Ant Financial(螞蟻金融)は、デジタルライフスタイルサービスにおいて競合にあたる Meituan(美団)や WeChat(微信)に対抗すべく、モバイル決済アプリ「Alipay(支付宝)」によって、数百社ものサービスプロバイダーを支援する方法を画策している。
重要視すべき理由:ミニアプリ(小程序)エコシステム構築の競争が激化している。つまり、Ant Financial のアイデアは、Meituan の多目的型アプリや WeChat のミニプログラム(微信小程序)と競合関係になるということだ。
- 一つのインターフェイスから複数アプリが利用可能であれば、ユーザは複数のアプリに出入りする必要がなくなる。
- Meituan はフィンテック分野を強化し、Alipay、Tencent(騰訊)、JD.com(京東)に対抗するため、今年1月にクレジット決済機能をローンチしている。

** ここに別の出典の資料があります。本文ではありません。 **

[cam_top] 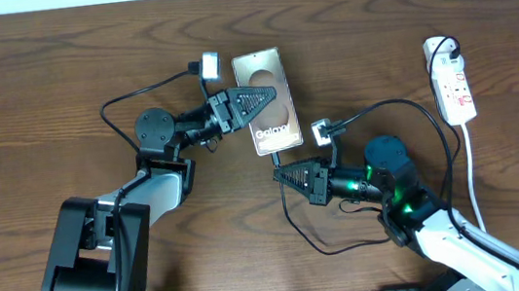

詳細情報:3月10日に開催された「Alipay Partner Conference(支付宝合作伙伴大会)」で、Ant Financial は、今後3年でデジタルエコシステムを拡大する計画を発表。これにより、Alipay はより多くの複数サービスが利用可能なプラットフォームへと変容を遂げる。
- Ant Financial は金融サービスから拡張され、ライフスタイルコンビニエンスが複数提供されるプラットフォームへと変容し、またこれらサービスを提供するサードパーティーへの報酬機能を導入する。
- 事業者にはローンの提供を含むビジネス成長支援を行う。
- Ant Financial の CEO Simon Hu(胡曉明)氏は、「中国のサービス産業は未だデジタルトランスフォーメーションの観点で未熟である。したがって、大きな成長ポテンシャルを秘めている」と述べている。
- 同社によれば、デリバリや法律・医療アドバイス、その他公共サービスなど、コロナウイルスのインパクトを軽減する目的のアプリケーション開発に前向きな開発者は1,200名を超えるという。
- 北京を拠点とし、農家と消費者、レストランを接続するスタートアップ「Meicai(美菜)」は既にミニプログラム参戦を発表した。同アプリは既に80万人のユーザを抱えており、同社 CEO は Alipay の活用に積極的な姿勢を見せている。
- Alipay のホームページはアルゴリズムを活用し、ユーザ個々に合ったアプリケーションを紹介する。ユーザは要望・要件に最適なサービスにアクセスできる。
背景:2019年、Alipay アプリ内におけるライフスタイルサービスの検索件数は2018年に比べ300%上昇した。
- 新型コロナウイルスの影響で、中国の消費者はオンラインフードデリバリや医療相談、遠隔学習サービスに頼らざるを得ない状況になっている。
- Hu 氏は、中国のサービス産業のうち、80%以上が未だデジタル化できていないと指摘する。
- WeChat はミニプログラム分野では2017年に参入したファーストペンギンで、Alipay は2018年にそれを追随した。
- ミニプログラムは昨年、月間アクティブユーザ500万人の実績を達成したため、決済プラットフォームには戦略的に欠かせない存在になった。